On last week’s Inside Michigan Football radio show, head coach Jim Harbaugh said Taylor reminded him of senior Caden Kolesar, a former walk-on who has become one of Michigan’s best special teams players, evidently from his blocked punt last week .
“I was just by his side,” Taylor said of Kolesar. “I’m just trying to watch him perfect his craft and then learn from him. He was probably one of the biggest influences I had. He really gets people buying into special teams. He made a career here in Michigan, right outside of special teams. He has been a huge help in getting me where I am today and where I want to be in the future.”
Neither Taylor nor Neff anticipated playing football early on in the Michigan recruitment process. Neff was originally signed to Lawrence Tech before Harbaugh offered him a spot on the team as a preferred walk-on while Taylor was signed to go to the Wolverines baseball team. But an injury to his throwing arm and a phone call from former Michigan football analyst Steve Casula changed his mind.
Both believe they made the right decisions, especially as they are able to play together for the first time since team-mates at Chelsea in 2018, when they were one win away from a state title.
“It was fantastic,” Neff said of Taylor. “We are also good family friends. His dad was our strength coach at Chelsea and he was like a father figure growing up. It was just great to see Joe progress and come onto the field.”

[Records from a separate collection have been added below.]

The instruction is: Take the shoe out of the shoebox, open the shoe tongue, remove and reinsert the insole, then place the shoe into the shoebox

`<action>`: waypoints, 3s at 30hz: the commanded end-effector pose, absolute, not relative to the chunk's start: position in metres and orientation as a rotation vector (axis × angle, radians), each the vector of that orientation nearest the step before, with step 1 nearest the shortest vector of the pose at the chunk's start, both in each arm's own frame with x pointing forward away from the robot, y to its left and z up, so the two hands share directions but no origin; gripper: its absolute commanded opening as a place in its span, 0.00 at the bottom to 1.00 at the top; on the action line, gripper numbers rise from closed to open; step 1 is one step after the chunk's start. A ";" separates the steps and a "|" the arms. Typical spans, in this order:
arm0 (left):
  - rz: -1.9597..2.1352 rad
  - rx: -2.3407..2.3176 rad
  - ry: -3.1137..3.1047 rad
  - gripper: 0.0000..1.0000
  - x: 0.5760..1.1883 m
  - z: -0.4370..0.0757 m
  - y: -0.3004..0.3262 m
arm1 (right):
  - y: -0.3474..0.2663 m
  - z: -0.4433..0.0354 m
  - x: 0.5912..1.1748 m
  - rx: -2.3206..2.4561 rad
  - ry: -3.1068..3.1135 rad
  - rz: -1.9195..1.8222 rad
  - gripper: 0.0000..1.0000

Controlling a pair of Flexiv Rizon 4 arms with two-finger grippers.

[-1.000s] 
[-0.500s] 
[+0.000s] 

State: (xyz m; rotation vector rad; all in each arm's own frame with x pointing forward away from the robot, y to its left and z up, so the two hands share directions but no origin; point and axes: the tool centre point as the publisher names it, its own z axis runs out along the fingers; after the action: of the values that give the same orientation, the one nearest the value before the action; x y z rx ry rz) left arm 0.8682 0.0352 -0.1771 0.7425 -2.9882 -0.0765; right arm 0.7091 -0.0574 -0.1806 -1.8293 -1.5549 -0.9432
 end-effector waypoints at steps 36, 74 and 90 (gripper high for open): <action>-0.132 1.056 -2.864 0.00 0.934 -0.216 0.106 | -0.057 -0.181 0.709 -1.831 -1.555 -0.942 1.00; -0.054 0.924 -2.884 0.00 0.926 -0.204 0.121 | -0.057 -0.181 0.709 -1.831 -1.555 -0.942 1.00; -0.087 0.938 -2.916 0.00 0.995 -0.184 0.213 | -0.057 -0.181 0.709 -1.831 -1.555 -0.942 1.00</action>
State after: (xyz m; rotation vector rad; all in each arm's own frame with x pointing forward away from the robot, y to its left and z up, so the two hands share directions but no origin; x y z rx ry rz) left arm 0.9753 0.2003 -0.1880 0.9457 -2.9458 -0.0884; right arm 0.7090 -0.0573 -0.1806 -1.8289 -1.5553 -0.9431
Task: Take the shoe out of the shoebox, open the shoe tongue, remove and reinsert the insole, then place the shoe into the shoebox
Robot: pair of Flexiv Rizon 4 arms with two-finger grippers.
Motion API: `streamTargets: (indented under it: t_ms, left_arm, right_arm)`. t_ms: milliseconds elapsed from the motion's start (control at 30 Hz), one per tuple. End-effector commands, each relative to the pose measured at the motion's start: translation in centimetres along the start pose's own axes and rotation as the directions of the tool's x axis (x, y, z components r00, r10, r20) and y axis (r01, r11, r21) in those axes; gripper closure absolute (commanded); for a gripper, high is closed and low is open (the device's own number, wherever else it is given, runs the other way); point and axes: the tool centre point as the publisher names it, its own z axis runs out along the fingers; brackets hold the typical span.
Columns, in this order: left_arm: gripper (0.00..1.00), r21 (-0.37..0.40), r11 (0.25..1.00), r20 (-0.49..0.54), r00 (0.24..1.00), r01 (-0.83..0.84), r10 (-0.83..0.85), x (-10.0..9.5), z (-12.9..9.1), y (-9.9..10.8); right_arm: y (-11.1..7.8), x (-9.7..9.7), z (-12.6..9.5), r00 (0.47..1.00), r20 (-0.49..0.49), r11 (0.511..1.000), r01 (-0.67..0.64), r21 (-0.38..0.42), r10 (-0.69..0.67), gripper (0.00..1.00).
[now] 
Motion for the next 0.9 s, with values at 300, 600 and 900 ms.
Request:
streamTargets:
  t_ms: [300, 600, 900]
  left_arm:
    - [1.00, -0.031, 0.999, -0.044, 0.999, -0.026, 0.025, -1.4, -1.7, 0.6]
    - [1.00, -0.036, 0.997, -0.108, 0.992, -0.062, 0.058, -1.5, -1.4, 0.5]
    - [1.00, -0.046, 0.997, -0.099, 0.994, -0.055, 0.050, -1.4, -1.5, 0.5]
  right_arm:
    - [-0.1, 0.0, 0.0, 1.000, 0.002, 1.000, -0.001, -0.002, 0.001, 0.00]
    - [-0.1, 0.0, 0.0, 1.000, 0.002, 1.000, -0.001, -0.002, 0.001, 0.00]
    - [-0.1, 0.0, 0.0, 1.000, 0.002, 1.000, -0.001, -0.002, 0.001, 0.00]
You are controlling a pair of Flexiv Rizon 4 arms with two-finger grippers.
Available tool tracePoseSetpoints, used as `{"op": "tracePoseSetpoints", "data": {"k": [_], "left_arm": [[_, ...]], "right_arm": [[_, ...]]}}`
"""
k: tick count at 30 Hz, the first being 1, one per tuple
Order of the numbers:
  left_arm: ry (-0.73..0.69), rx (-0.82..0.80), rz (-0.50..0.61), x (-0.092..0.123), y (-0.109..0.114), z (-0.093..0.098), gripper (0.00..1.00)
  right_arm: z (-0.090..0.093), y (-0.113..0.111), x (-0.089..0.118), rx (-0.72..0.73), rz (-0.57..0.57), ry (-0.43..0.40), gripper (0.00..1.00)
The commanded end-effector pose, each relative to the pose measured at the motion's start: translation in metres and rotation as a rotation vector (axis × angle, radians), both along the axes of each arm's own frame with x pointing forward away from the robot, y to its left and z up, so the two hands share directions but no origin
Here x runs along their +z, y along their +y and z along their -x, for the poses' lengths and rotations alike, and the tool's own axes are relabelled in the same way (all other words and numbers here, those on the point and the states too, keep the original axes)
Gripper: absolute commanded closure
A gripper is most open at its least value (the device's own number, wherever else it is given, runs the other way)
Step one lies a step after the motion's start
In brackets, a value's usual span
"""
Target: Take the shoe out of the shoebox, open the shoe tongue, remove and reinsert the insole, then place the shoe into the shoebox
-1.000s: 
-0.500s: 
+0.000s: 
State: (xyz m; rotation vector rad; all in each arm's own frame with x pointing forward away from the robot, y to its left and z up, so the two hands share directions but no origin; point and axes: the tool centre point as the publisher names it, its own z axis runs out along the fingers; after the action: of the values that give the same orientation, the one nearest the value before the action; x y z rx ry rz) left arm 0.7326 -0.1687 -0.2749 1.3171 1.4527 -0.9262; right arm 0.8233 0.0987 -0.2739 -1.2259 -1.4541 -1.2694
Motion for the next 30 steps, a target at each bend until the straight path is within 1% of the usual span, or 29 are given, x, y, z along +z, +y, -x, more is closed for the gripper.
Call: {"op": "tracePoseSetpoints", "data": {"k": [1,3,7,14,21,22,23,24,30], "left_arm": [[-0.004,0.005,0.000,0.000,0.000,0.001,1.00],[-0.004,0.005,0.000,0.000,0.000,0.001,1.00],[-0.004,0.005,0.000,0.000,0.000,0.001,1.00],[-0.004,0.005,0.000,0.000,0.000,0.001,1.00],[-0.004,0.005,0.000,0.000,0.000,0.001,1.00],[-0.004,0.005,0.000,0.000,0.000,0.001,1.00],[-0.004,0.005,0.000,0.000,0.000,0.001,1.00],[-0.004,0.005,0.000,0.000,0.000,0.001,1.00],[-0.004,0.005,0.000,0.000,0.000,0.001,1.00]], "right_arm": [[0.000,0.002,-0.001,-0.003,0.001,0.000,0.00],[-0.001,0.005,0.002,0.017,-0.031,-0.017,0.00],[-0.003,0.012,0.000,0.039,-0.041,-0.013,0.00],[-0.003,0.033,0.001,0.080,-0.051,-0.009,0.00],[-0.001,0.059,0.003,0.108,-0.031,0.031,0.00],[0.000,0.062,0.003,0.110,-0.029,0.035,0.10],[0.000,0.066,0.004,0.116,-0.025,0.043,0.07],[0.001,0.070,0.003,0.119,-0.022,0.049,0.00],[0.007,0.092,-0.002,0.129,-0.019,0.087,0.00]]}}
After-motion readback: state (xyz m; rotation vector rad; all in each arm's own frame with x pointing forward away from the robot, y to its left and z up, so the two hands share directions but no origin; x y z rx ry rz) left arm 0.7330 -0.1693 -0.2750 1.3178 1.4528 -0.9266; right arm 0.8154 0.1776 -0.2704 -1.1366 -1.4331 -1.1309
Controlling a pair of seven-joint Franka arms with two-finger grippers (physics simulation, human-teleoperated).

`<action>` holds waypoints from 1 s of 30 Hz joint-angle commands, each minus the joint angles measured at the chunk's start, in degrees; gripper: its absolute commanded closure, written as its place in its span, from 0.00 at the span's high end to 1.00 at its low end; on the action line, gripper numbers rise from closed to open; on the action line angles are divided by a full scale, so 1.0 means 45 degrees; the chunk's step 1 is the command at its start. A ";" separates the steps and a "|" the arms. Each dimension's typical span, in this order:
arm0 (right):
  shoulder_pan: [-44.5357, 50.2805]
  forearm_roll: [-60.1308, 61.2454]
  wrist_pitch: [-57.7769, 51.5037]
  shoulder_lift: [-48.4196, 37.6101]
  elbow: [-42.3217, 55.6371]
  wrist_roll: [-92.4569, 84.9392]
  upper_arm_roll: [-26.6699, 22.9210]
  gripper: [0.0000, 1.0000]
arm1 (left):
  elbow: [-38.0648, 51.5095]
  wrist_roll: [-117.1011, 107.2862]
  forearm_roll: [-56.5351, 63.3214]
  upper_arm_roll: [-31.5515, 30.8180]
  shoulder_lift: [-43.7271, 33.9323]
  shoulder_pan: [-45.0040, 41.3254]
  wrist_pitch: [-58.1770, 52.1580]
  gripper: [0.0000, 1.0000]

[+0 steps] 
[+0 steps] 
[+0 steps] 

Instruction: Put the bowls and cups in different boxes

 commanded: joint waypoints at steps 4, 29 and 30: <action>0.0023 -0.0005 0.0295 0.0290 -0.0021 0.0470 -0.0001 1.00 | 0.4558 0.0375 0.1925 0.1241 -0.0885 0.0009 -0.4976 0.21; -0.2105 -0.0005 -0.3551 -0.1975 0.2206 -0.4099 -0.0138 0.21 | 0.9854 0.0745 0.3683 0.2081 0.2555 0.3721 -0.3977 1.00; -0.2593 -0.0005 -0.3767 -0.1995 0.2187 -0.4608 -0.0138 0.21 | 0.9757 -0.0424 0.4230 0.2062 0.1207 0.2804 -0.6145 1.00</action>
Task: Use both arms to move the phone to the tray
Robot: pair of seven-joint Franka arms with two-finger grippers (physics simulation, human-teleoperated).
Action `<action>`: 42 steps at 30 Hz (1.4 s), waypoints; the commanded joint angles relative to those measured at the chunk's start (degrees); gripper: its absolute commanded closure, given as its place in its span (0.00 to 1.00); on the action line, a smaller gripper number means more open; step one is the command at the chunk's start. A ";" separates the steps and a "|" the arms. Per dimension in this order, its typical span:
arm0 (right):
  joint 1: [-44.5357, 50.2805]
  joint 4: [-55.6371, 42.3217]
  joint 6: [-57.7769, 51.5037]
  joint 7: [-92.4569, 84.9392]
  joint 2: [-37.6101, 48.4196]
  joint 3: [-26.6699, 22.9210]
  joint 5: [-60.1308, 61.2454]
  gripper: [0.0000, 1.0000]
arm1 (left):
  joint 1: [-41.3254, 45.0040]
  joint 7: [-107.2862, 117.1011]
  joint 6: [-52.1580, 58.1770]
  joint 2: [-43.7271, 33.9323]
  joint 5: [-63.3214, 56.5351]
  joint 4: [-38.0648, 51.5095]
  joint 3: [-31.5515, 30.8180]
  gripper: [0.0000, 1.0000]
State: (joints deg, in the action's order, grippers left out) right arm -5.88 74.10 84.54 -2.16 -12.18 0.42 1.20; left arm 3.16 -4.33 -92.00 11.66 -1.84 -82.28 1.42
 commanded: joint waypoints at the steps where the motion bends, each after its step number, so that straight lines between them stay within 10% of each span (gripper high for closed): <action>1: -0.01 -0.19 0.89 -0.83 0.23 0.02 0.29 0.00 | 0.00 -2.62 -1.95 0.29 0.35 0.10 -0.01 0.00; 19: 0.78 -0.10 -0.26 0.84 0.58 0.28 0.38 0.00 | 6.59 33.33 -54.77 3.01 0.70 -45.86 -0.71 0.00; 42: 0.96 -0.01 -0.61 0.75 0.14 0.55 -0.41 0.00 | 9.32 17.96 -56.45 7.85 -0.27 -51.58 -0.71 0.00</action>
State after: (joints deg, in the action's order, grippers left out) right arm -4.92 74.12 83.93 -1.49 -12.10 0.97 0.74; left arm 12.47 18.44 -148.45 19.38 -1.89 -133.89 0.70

Meanwhile, Lucas is enjoying every moment he can see his former standout players play for a top five team in the country just a few miles away.
“Hunter worked his butt off just to give himself an opportunity to come back,” he said. “Just being out there is one thing, but making a catch in front of 100,000 people in the Big House is another thing.
“From the start, I thought Joe was one of the better players in high school football, and now Michigan is showing that. Each week continues to build for him. I’m just really proud of him and his work ethic and being able to hang my head and go to work every day. He was never given anything for him. He had to earn all these things that he gets.”